> _EXERCISE INPUT_
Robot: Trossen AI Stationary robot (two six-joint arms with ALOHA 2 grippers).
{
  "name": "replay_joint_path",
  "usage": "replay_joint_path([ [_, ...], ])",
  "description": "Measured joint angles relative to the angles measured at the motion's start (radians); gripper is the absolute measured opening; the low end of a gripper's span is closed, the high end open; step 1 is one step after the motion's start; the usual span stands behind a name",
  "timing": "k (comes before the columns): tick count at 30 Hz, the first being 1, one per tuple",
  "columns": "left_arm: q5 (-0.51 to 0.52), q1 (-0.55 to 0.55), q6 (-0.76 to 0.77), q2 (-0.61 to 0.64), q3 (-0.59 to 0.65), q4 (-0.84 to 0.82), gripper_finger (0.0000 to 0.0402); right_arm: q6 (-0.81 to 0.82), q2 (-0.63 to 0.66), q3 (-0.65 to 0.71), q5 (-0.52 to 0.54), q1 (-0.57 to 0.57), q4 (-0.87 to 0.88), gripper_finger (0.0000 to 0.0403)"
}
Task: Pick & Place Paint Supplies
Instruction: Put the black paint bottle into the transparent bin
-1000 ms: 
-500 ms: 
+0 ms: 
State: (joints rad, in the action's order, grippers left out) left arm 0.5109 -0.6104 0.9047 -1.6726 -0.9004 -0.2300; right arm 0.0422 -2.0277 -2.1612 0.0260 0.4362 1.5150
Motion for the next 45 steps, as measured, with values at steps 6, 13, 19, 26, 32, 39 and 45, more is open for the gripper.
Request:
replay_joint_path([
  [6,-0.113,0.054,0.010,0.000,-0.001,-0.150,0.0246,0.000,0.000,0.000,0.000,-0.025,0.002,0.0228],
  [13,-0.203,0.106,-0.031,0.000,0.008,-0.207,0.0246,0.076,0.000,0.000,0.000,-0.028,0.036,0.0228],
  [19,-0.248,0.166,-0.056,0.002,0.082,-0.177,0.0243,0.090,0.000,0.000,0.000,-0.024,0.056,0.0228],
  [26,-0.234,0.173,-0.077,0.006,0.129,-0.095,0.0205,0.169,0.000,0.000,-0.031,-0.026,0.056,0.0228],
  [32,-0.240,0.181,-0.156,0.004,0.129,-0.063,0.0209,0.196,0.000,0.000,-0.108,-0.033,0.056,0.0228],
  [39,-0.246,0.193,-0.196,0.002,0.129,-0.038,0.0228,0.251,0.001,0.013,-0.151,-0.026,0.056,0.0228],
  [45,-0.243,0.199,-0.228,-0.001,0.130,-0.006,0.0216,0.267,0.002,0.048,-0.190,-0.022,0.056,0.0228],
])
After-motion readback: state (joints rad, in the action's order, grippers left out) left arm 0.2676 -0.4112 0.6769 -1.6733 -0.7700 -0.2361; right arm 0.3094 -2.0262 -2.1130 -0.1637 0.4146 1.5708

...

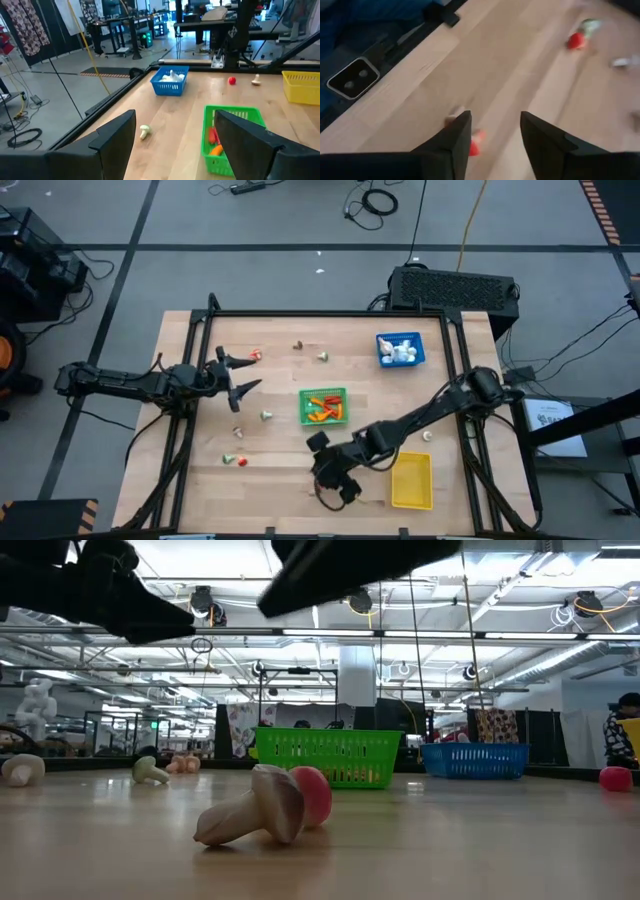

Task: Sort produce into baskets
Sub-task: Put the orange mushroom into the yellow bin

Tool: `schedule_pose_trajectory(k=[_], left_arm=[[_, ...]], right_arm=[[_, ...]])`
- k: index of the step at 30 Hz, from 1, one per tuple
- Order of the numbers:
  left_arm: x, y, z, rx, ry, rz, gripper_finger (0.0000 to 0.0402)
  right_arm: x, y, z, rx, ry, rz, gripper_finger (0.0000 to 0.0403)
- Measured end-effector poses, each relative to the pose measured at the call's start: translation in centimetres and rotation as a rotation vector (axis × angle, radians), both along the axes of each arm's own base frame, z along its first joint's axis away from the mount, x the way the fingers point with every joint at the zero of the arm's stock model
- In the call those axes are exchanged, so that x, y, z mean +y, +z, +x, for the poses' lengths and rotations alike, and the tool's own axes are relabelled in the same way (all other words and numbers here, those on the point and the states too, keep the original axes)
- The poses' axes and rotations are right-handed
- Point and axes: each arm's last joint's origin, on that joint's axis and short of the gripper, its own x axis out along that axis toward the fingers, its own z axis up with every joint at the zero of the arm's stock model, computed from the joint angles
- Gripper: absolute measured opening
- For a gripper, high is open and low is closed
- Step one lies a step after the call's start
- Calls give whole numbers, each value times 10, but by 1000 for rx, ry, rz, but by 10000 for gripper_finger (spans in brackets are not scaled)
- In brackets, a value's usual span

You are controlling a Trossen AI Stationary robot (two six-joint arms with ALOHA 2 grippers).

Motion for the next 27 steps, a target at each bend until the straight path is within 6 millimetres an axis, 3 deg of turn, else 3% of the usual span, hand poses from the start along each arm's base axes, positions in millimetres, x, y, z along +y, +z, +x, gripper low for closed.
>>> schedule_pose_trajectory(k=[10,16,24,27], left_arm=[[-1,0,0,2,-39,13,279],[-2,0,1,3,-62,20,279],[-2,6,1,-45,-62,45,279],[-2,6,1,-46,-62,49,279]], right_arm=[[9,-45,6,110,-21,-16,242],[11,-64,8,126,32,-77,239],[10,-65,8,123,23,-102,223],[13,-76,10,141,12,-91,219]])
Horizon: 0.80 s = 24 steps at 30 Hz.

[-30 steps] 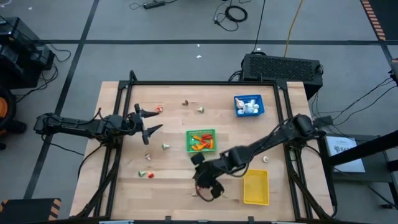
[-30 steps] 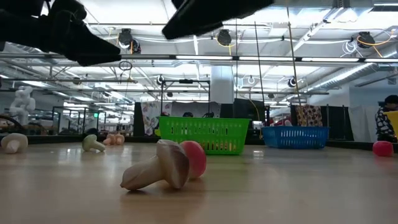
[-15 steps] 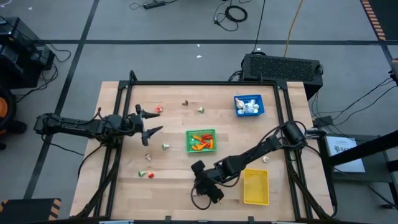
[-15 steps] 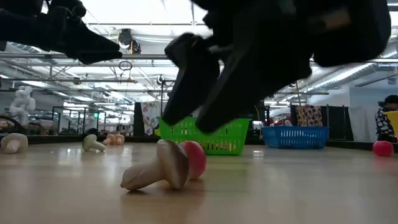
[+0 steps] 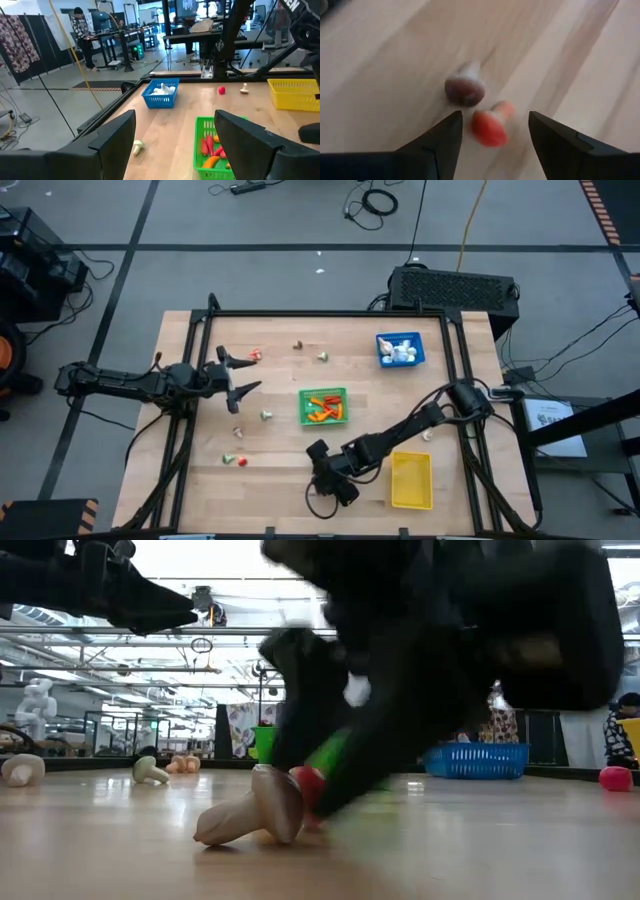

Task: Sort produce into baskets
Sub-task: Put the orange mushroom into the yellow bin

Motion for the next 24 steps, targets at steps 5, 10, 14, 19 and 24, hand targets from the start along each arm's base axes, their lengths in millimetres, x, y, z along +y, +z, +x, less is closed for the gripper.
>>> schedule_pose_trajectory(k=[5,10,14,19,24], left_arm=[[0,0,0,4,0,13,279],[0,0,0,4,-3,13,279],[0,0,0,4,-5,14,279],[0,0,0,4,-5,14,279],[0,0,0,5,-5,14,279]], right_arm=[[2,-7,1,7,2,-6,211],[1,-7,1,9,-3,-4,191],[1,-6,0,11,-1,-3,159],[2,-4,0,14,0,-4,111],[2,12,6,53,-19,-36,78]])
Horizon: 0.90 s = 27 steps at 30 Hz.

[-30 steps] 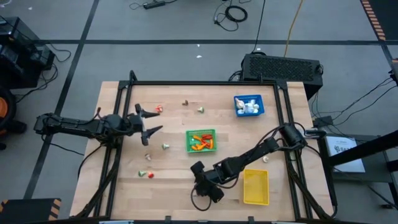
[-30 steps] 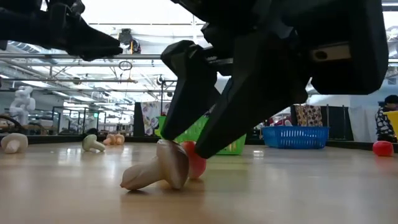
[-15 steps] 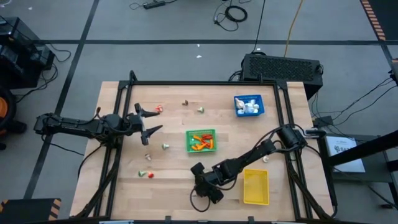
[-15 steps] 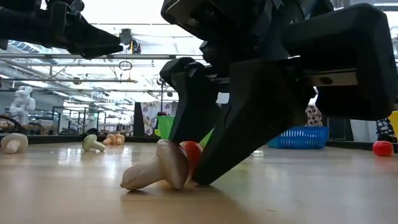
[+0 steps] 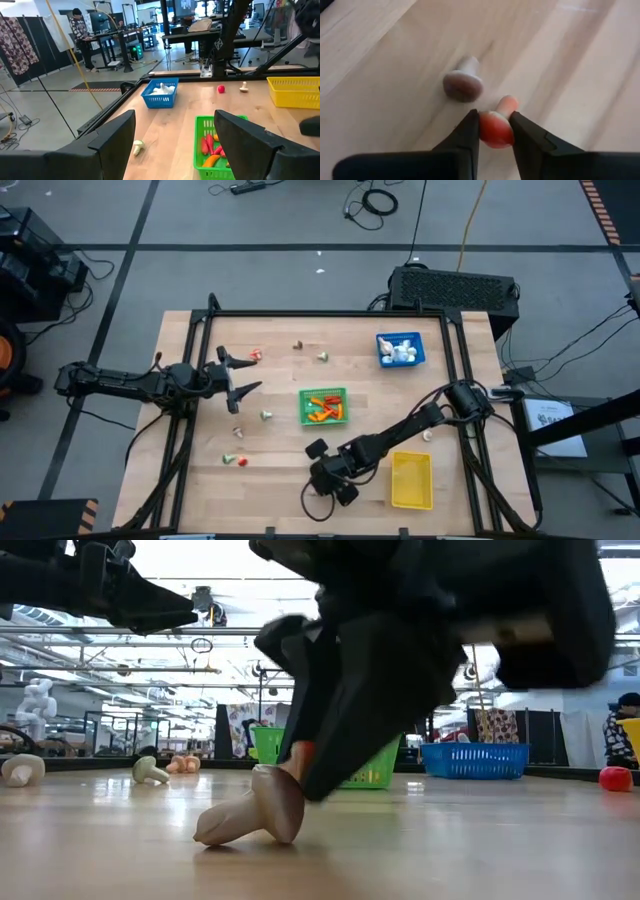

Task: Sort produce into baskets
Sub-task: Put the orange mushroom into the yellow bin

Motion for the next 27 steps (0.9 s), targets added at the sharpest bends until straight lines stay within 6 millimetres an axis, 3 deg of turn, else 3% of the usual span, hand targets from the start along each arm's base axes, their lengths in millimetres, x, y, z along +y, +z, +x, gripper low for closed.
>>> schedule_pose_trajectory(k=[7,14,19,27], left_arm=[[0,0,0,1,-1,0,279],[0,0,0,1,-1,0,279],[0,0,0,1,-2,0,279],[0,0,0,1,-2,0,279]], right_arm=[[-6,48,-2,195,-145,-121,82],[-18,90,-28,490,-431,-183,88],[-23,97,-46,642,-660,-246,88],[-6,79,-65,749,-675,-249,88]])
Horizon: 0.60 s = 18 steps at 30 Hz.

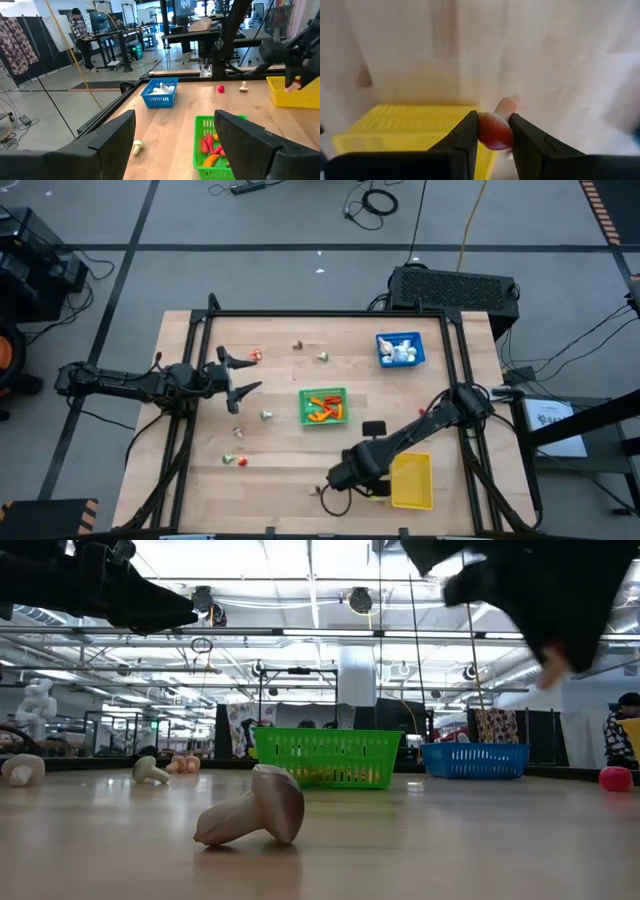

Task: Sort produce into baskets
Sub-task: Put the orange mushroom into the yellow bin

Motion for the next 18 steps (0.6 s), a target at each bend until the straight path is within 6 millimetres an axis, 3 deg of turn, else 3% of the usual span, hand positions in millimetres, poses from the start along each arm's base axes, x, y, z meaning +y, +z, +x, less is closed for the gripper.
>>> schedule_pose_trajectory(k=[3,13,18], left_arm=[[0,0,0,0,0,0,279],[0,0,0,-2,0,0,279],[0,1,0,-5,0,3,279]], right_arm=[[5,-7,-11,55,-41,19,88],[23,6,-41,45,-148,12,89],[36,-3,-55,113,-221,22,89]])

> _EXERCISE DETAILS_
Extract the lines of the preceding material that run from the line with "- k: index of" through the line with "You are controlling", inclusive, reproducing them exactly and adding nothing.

> _ANSWER TO THE PROBLEM_
- k: index of the step at 30 Hz, from 1, one per tuple
- Order of the numbers:
  left_arm: x, y, z, rx, ry, rz, gripper_finger (0.0000 to 0.0402)
  right_arm: x, y, z, rx, ry, rz, gripper_finger (0.0000 to 0.0403)
- Measured end-effector poses, each relative to the pose measured at the call's start: translation in centimetres and rotation as a rotation vector (axis × angle, radians), both along the axes of each arm's own base frame, z along its first joint's axis away from the mount, x the way the fingers point with every joint at the zero of the arm's stock model
- In the call those axes are exchanged, so that x, y, z mean +y, +z, +x, for the poses' lengths and rotations alike, and the tool's own axes are relabelled in the same way (all other words and numbers here, those on the point and the states too, keep the original axes)
- The poses' axes and rotations are right-handed
- Point and axes: each arm's last joint's origin, on that joint's axis and short of the gripper, its own x axis out along that axis toward the fingers, its own z axis up with every joint at the zero of the arm's stock model, computed from the joint angles
- Gripper: absolute measured opening
- For a gripper, high is open and low is closed
- Step one lies a step after the call's start
- Calls give whole numbers, each value times 10, but by 1000 for rx, ry, rz, but by 10000 for gripper_finger (spans in brackets are not scaled)
- In brackets, a value's usual span

You are controlling a Trossen AI Stationary robot (two six-joint arms with ALOHA 2 grippers).

This exercise is now fully answered.